Танцуя, оглядывала ребят. Захарова нигде не было видно. Ушел, что ли? Ей стало жаль, что ушел. Конечно, зря затеял этот разговор, зря вогнал в стыд и себя и ее, но втайне она была благодарна ему за то удивительное волнение, что возбудил он в ней своим дурацким объяснением…

Это опять было танго («Мы с тобой случайно в жизни встретились, оттого так рано разошлись»), и где-то в середине танца Гермис, прижав девушку к своему мощному торсу, попросил:

— Только чур не смеяться, ладно, Марий? Для меня это больше, чем серьезно.

— Что такое? — Манюшка подняла к нему встревоженное лицо. — Ты решил плюнуть на академию? Или вызвал на дуэль Барона? Или потерял единственный рубль? Слушай, не дави так руку, а то из нее масло закапает.

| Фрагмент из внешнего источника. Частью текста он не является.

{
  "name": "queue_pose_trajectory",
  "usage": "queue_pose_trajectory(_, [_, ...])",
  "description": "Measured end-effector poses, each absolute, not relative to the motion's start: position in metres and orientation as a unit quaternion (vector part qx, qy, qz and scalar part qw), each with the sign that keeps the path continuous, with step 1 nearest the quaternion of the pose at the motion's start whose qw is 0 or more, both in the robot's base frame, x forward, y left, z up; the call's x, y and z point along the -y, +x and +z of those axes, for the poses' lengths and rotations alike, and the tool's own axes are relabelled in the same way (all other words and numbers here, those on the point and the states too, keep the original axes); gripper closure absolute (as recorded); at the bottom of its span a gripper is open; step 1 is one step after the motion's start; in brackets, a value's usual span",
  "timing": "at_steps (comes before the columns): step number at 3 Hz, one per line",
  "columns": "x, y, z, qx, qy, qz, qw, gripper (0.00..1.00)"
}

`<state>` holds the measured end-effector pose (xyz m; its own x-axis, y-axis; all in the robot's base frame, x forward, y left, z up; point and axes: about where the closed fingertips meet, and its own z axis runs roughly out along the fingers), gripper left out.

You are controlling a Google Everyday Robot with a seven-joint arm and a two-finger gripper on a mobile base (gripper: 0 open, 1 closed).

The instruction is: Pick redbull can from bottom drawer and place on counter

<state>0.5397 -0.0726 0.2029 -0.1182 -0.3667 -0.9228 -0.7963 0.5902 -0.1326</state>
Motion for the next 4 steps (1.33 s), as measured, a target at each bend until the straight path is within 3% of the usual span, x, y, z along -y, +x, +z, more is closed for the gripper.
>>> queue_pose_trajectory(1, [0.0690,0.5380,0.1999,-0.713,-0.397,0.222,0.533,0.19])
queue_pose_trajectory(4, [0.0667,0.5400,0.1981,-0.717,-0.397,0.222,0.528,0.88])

Гермис слегка ослабил тиски.

— Ладно, издевайся. Все вы тут только на одно и способны — осмеять товарища. А дело такое, что… В общем, Марий, мы с тобой всегда были откровенны и всегда говорили без всяких там… намеков и иносказаний. Вот и сейчас давай так же. Скажи честно — что, если б я признался тебе… кое в чем… что бы ты ответила?

— Вот интересно: призываешь говорить без намеков, а сам такого тумана напустил… Я ведь тоже могу так: если ты признаешься мне кое в чем, я тебе и отвечу кое-что.

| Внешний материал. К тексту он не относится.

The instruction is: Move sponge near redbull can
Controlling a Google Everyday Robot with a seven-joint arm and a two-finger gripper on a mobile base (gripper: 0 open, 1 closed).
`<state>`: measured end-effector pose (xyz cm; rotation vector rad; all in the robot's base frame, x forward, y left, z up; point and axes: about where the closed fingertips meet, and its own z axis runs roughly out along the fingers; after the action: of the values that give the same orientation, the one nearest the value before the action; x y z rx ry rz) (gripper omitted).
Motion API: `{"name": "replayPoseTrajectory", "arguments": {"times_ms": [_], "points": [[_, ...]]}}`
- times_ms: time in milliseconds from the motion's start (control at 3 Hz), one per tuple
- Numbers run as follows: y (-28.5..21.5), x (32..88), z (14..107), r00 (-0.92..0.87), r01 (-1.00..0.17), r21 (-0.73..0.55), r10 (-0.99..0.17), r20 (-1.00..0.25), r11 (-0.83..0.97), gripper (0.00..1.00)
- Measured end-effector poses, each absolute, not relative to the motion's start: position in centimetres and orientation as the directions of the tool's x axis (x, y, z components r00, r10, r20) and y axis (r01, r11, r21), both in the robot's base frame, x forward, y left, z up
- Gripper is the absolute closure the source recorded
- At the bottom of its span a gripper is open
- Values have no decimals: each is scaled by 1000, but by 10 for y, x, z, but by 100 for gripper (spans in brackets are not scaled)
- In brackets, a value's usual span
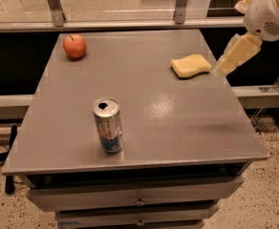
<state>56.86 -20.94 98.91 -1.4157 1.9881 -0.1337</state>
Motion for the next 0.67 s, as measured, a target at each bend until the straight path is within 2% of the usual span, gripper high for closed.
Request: {"name": "replayPoseTrajectory", "arguments": {"times_ms": [667], "points": [[-203, 656, 933, -218, -739, -386, -739, -638, 552, 0]]}}
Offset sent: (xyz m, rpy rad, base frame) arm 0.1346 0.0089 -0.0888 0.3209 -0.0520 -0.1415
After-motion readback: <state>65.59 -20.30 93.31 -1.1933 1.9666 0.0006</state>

Володя насупил свои широкие сросшиеся брови.

— Да, действительно… Не так-то это просто, оказывается… Ну, да что! Скажи, что бы ты…

— Опять! — Манюшка глянула на него с насмешливым прищуром. — Ты можешь прямо? Влюбился, что ли, в кого-нибудь и хочешь, чтобы я посодействовала знакомству? Это можно: я сводня со стажем и опытом. Так говори, кто она.

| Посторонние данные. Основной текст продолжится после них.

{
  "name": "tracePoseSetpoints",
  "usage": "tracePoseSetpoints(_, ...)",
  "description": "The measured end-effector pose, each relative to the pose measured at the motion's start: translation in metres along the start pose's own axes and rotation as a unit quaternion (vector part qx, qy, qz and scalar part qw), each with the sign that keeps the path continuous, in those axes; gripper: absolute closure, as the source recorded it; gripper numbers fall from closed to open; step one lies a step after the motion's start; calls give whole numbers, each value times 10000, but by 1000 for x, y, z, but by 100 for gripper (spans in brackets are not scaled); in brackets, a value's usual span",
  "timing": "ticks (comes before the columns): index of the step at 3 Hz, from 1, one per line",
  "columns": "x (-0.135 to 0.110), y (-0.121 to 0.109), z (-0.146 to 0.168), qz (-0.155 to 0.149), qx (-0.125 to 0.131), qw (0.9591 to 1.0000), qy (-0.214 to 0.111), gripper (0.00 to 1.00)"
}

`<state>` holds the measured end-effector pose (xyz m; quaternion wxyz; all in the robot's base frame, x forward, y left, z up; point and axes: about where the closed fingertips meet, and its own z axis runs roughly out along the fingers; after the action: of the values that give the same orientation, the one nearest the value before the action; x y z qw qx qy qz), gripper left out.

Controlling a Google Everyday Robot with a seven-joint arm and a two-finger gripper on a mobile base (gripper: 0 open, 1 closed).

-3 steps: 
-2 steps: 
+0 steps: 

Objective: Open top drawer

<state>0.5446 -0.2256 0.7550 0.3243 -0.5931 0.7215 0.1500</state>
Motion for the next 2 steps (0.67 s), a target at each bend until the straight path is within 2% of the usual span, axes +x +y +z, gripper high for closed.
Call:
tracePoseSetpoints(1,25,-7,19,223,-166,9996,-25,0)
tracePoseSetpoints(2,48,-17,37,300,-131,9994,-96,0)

— Она — это ты! — выпалил Гермис и отвернул лицо, словно подставил щеку: на, бей.

У Манюшки глаза от изумления сами собой вытаращились, а кожа загорелась от смущения и… удовольствия.

— Ну, это ты уж… — стараясь не выдать себя, громко сказала она. — Зачем это?

— Может, и незачем, — пожал плечами Гермис, — да что поделаешь — любовь зла.

Манюшку это задело: подумаешь, невольник любви! Она что, такая уродина, что ее можно полюбить только по этой пословице, а не саму по себе?

— Нет, Володя, — с притворной ласковостью мстительно произнесла она. — Спасибо, что обратил внимание, но… у меня ведь есть мальчик, мы с ним… встречаемся, и тут уж ничего не поделаешь…

Спина партнера под Манюшкиными пальцами стала прямой и твердой.

— Кто такой?

— Какая тебе разница?

«Прости, прощай! — закругляясь, рыдал лирический тенор. — Может, я тебя люблю по-прежнему, но я прежних слов не нахожу»…

В молчании дотанцевав, Гермис отвел Манюшку на прежнее место — к окну в район «Камчатки». Не глядя на нее, кивнул и отошел. Манюшка сбегала на второй этаж, ополоснула холодной водой пылающее лицо, а когда вернулась, сразу у двери была подхвачена Васей Матвиенко и вовлечена в круг танцующих. И снова это было танго («Счастье мое я нашел в нашей дружбе с тобой…»).

— Ты сегодня имеешь… кхе, кхе… головокружительный успех, — заметил Архимед не без ехидства. — Тур следует за туром.

— Что удивительного — я ведь одна тут среди вас. На вечерах небось все шарахаетесь от меня к штатским девчонкам.

— Кроме меня. Но ты не замечала.

Опять разговор налаживался потечь по пробитому уже нынче руслу. У Манюшки снова запылали щеки, хотя ожидать любовного объяснения еще и от Архимеда было по меньшей мере смешно.

— Ну, ты не в счет, — сказала Манюшка. — Ты, можно сказать, моя задушевная подружка.

— Ничего себе, — пробормотал Вася.

— Да, да: с тобой — обо всем. Секретов нет.

— Но ведь не расскажешь, про что говорила с Толиком, Вовкой Гермисом, — поймал ее на слове Матвиенко.